Introduction: Distinction between melanocytic naevi and melanoma poses a diagnostic challenge in ambiguous cases showing overlapping histological features. As incidence of melanoma continues to rise, this is a growing concern, particularly as early diagnosis has a major impact on survival. Melanomas are characterised by the presence of multiple genomic copy number variations (CNVs), while this is not a feature of melanocytic naevi. Array-based comparative genomic hybridisation (aCGH) can detect CNVs and contribute to the diagnosis in histologically ambiguous cases. We assessed the feasibility and utility of aCGH to assess CNV in melanocytic lesions.
Methods: DNA was extracted from formalin fixed paraffin embedded (FFPE) sections of unambiguous naevi (n=18) and melanomas (n=22), after careful microdissection. The test DNA and gender mismatched human reference DNA were differentially labelled with fluorophores (Agilent). Equal quantities of the two DNA samples were mixed and co-hybridised to a SurePrint G3 Human CGH 8x60K array (Agilent).Digital scanning was used to capture and quantify the relative fluorescence intensities. The ratio of the fluorescence intensities was analysed by Cytogenomics software (Agilent).

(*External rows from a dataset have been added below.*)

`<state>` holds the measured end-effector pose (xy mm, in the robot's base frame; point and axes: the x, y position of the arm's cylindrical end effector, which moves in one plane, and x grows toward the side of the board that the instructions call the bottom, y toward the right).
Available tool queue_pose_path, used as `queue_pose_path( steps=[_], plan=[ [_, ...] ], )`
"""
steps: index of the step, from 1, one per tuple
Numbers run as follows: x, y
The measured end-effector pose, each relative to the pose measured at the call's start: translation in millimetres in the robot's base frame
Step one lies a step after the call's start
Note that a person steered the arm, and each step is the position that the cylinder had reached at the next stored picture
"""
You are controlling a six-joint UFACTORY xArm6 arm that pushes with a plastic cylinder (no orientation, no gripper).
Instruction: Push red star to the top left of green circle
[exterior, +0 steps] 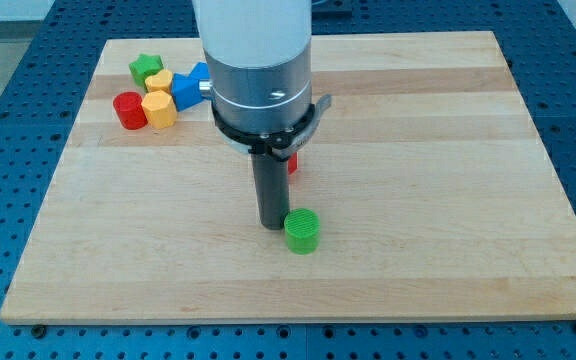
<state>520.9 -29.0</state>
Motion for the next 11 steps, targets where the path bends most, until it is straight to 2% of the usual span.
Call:
queue_pose_path(
  steps=[3,4,5,7,8,9,10,11],
  plan=[
    [45.1,0.2],
    [43.8,-1.4],
    [38.8,-31.3],
    [-24.9,-79.6],
    [-89.8,-78.4],
    [-146.0,-43.8],
    [-179.8,10.4],
    [-170.6,31.0]
  ],
)
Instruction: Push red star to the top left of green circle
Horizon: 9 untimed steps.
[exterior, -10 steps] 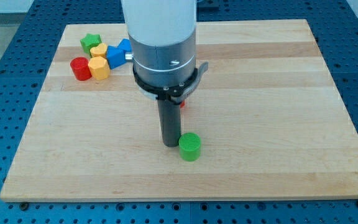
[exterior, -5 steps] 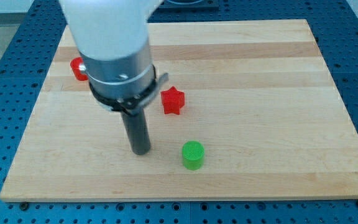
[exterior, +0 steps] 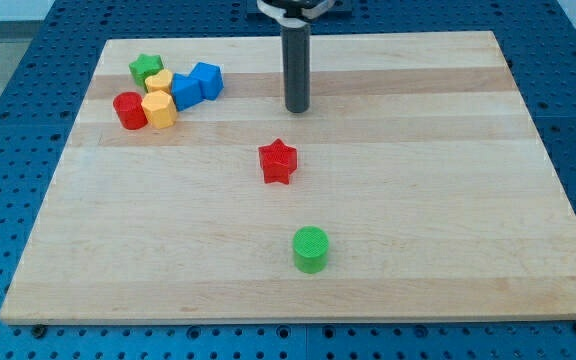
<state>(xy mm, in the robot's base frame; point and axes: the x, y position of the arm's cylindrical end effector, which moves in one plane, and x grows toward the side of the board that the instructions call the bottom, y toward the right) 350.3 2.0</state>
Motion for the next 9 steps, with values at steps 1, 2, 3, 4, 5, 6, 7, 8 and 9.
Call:
queue_pose_path(
  steps=[1,2,3,4,5,6,7,8,9],
  plan=[
    [22.5,5.6],
    [24.5,5.6],
    [27.2,5.6],
    [35.0,5.6],
    [42.0,5.6],
    [46.2,5.6],
    [47.8,5.6],
    [49.7,5.6],
    [50.7,5.6]
  ],
)
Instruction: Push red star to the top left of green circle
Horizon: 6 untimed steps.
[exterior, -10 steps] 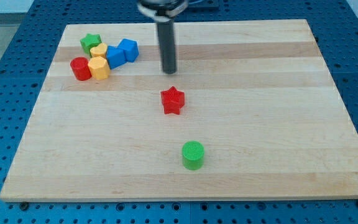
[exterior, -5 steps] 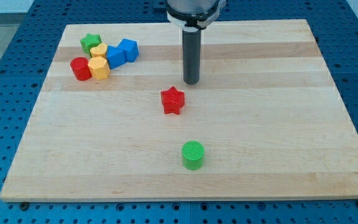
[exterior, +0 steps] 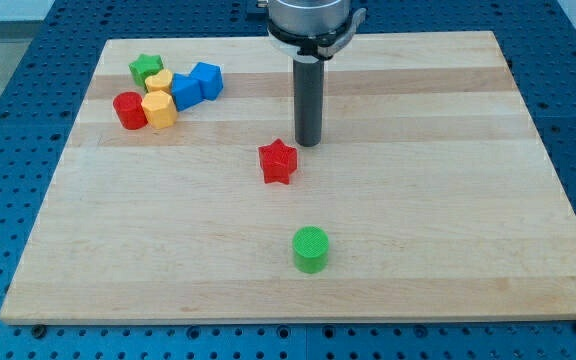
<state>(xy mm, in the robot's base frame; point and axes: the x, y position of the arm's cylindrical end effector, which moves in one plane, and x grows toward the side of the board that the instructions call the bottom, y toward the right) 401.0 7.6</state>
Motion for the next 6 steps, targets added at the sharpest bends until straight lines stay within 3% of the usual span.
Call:
queue_pose_path(
  steps=[3,5,6],
  plan=[
    [10.5,-12.3],
    [-6.2,-33.4],
    [32.1,-26.8]
  ],
)
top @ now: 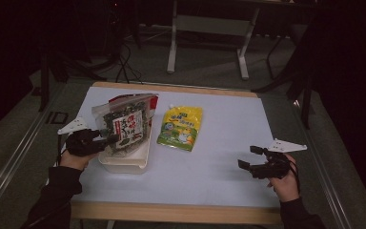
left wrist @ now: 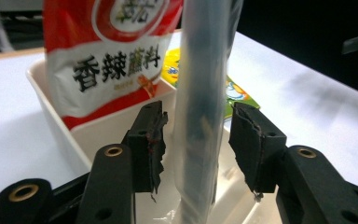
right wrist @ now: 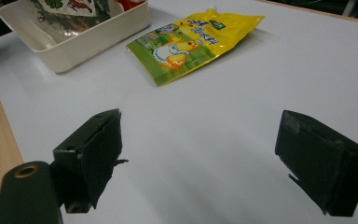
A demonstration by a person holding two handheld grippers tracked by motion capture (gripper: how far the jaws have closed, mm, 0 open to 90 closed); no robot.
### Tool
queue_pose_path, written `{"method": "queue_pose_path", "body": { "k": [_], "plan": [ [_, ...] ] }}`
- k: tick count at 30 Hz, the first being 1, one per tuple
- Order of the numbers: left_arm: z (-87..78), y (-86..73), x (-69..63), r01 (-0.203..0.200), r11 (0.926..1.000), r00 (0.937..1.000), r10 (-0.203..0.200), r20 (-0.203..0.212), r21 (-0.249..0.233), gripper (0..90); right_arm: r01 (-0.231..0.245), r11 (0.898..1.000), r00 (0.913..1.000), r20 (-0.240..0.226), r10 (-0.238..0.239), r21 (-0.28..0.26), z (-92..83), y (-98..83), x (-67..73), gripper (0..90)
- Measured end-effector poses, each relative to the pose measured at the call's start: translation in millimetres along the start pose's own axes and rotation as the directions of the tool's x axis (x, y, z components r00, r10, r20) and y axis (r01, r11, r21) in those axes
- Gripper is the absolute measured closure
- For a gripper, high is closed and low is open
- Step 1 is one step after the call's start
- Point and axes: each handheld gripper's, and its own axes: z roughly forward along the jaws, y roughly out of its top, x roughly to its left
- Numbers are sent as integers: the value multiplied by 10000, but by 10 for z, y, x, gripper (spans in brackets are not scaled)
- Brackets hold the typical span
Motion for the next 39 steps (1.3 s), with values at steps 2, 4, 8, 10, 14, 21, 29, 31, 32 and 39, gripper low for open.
{"method": "queue_pose_path", "body": {
  "k": [2, 4, 8, 10, 14, 21, 29, 31, 32, 39],
  "plan": [
    [-20, 32, -14, -74, 10000, 9999, 74, -74, -20, 629, 0, 10000, 10000, 9, 0, -3, -1, 2, 0, 142],
    [-41, 57, -8, 9, 9999, 10000, -9, -54, -129, 684, -2, 10000, 10000, -2, 2, -2, 1, 5, 2, 142],
    [-47, 48, 4, 27, 9999, 10000, -26, 14, -135, 749, 6, 10000, 10000, -3, -6, 4, 5, 3, 3, 142],
    [-50, 32, 19, 46, 9999, 9999, -44, 148, -153, 757, -2, 10000, 10000, -7, 2, 32, 8, 1, 4, 142],
    [-68, -51, 78, 353, 9987, 9992, -347, 180, -368, 764, -3, 10000, 10000, -28, 3, 65, 10, -2, 11, 142],
    [-75, -67, 121, 515, 9984, 9986, -512, 159, -252, 745, 17, 10000, 10000, -30, -17, 68, 13, -2, 18, 142],
    [-111, -79, 41, 626, 9976, 9974, -636, -351, -285, 502, 300, 9994, 9995, 42, -299, -179, 1, 9, 28, 140],
    [-149, -68, 9, 632, 9972, 9973, -646, -353, -400, 479, 464, 9987, 9989, 70, -462, -194, 3, 11, 32, 131],
    [-170, -58, -11, 563, 9977, 9975, -578, -397, -390, 439, 590, 9979, 9980, 256, -582, -286, 2, 12, 39, 129],
    [-290, -57, -193, 391, 9990, 9934, -412, -1073, -223, 225, 533, 9985, 9983, 241, -530, -115, 1, 34, 58, 130]
  ]
}}
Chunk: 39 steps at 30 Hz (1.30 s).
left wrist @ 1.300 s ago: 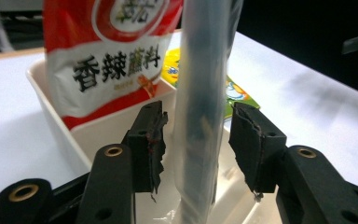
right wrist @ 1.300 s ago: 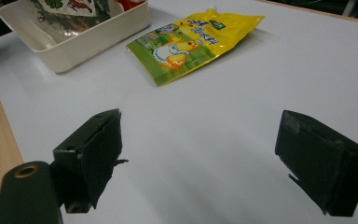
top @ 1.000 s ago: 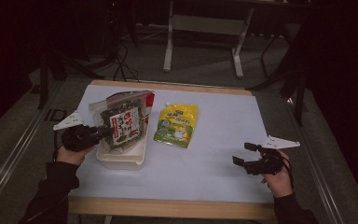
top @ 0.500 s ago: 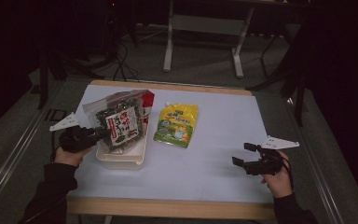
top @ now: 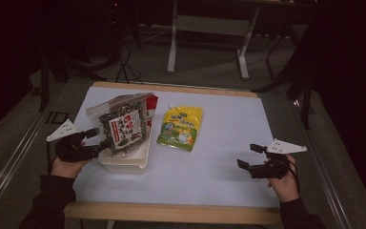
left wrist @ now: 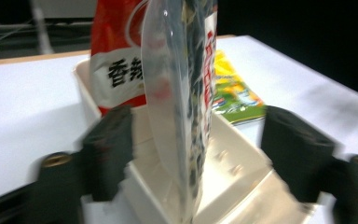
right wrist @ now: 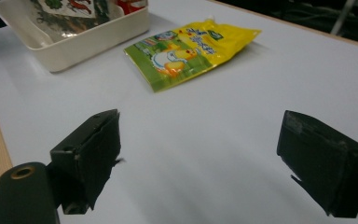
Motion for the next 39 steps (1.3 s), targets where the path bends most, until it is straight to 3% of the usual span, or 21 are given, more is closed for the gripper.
{"method": "queue_pose_path", "body": {
  "k": [6, 11, 15, 19, 22, 25, 30, 37, 39],
  "plan": [
    [-121, -54, -126, 25, 9999, 9989, -33, 459, 160, 52, -17, 9996, 9999, -120, 21, 277, 36, 12, 27, 106],
    [-233, -137, -282, 78, 10000, 10000, -78, 45, -38, 45, -14, 9995, 10000, 14, 14, 316, 72, 34, 60, 105],
    [-322, -259, -446, -81, 9996, 9986, 67, -521, -277, 38, -24, 9991, 9999, -116, 29, 425, 110, 36, 68, 108],
    [-380, -330, -556, -288, 9987, 9977, 260, -626, -431, 33, 0, 9992, 9999, -128, 6, 406, 128, 54, 66, 130],
    [-390, -372, -714, -633, 9975, 9962, 613, -621, -301, 33, 100, 9991, 9999, -88, -96, 418, 176, 94, 72, 157],
    [-321, -391, -847, -901, 9959, 9958, 901, -189, 3, 32, 73, 9988, 9998, -176, -64, 485, 236, 126, 58, 194],
    [-185, -405, -962, -958, 9953, 9942, 952, 508, 104, 31, 23, 9985, 9995, -310, -6, 555, 389, 189, 21, 225],
    [9, -425, -1068, -1346, 9906, 9863, 1315, 991, 245, 32, 18, 9984, 9989, -464, 9, 572, 640, 304, -17, 247],
    [46, -439, -1081, -1269, 9916, 9863, 1237, 1094, 232, 31, 41, 9984, 9991, -426, -17, 562, 714, 339, -21, 259]
  ]
}}
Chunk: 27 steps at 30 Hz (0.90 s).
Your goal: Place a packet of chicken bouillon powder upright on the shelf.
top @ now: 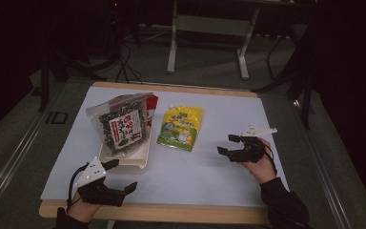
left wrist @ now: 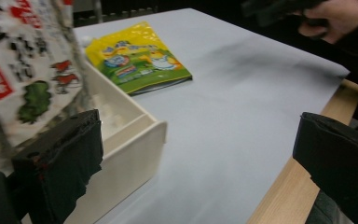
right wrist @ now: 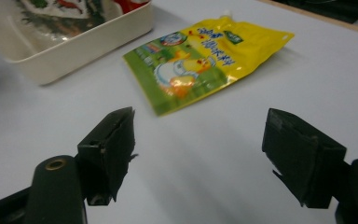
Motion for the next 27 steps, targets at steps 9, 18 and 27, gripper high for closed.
{"method": "queue_pose_path", "body": {
  "k": [9, 18, 27],
  "plan": [
    [182, -94, -80, -249, 9992, 9991, 238, 357, 313, 32, -237, 9997, 9997, 37, 237, 44, 368, 166, -58, 322],
    [220, -134, -98, -316, 9989, 9984, 299, 479, 339, 32, -319, 9985, 9993, 222, 310, 452, 735, 286, -163, 344],
    [234, -167, -142, -457, 9982, 9972, 433, 604, 383, 32, -902, 9926, 9951, 481, 865, 816, 1069, 366, -391, 366]
  ]
}}
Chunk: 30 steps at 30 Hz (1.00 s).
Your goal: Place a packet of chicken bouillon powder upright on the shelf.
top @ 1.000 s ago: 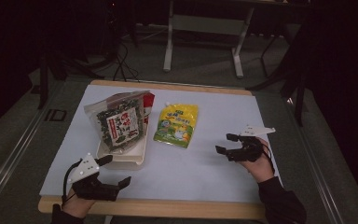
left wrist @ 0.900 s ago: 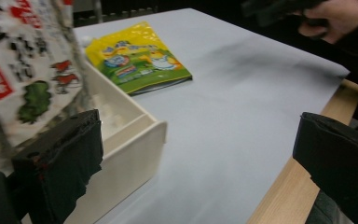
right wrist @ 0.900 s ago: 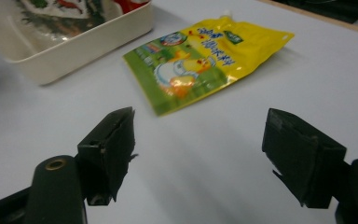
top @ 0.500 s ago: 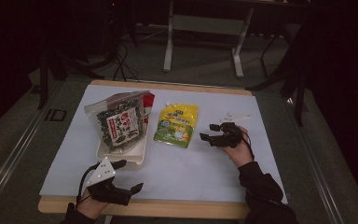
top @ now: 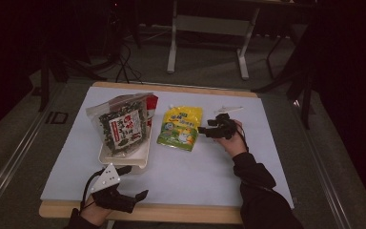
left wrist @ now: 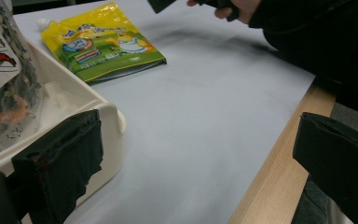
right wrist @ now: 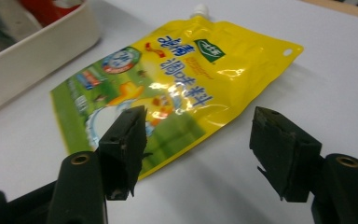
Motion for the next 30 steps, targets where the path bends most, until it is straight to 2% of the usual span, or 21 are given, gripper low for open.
{"method": "queue_pose_path", "body": {
  "k": [2, 3, 8, 9, 15, 23, 27, 30],
  "plan": [
    [0, -10, -14, -45, 10000, 10000, 46, 39, -28, 32, -92, 10000, 10000, 10, 92, 28, 27, 9, -23, 369],
    [1, -12, -21, -78, 10000, 10000, 78, 22, -5, 32, -306, 9995, 9995, 69, 305, 116, 101, 35, -89, 382],
    [-6, -19, -43, -165, 9999, 9998, 165, 53, -32, 32, -414, 9988, 9990, 161, 410, 257, 183, 62, -145, 389],
    [-6, -22, -46, -140, 9999, 9999, 140, 55, -20, 32, -375, 9986, 9988, 339, 362, 378, 240, 83, -170, 392],
    [7, -47, -69, -234, 9997, 9997, 234, 4, 101, 32, -809, 9950, 9965, 262, 795, 584, 395, 138, -274, 392],
    [17, -67, -82, -206, 9997, 9997, 205, 92, 164, 32, -1157, 9879, 9933, 187, 1144, 1036, 579, 166, -307, 394],
    [21, -77, -76, -189, 9996, 9998, 187, 98, 230, 32, -1235, 9859, 9922, -5, 1244, 1130, 602, 172, -300, 466],
    [26, -76, -76, -177, 9996, 9997, 174, 144, 237, 32, -1176, 9854, 9928, -98, 1197, 1231, 596, 190, -298, 566]
  ]
}}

Results: Frequent large CNVs were identified in the melanoma samples, including whole chromosomal gains and losses and smaller focal aberrations, consistent with previously reported findings. None of the benign naevi had large copy number changes. Overall aCGH quality was good, with unsatisfactory results due to low signal intensity in only three cases. Copy number changes were confirmed by FISH in 3 cases and single nucleotide (SNP) array in 2 cases.
Conclusions: This technique can successfully be used to analyse diagnostic FFPE samples with a high specificity (100%) and sensitivity (100%). Cost per sample and assay turn-around time were considered suitable for routine testing provided samples were batched (6-8 samples). Further investigation of histologically ambiguous samples, particularly spitzoid neoplasms, is the next step to confirm the success of this approach.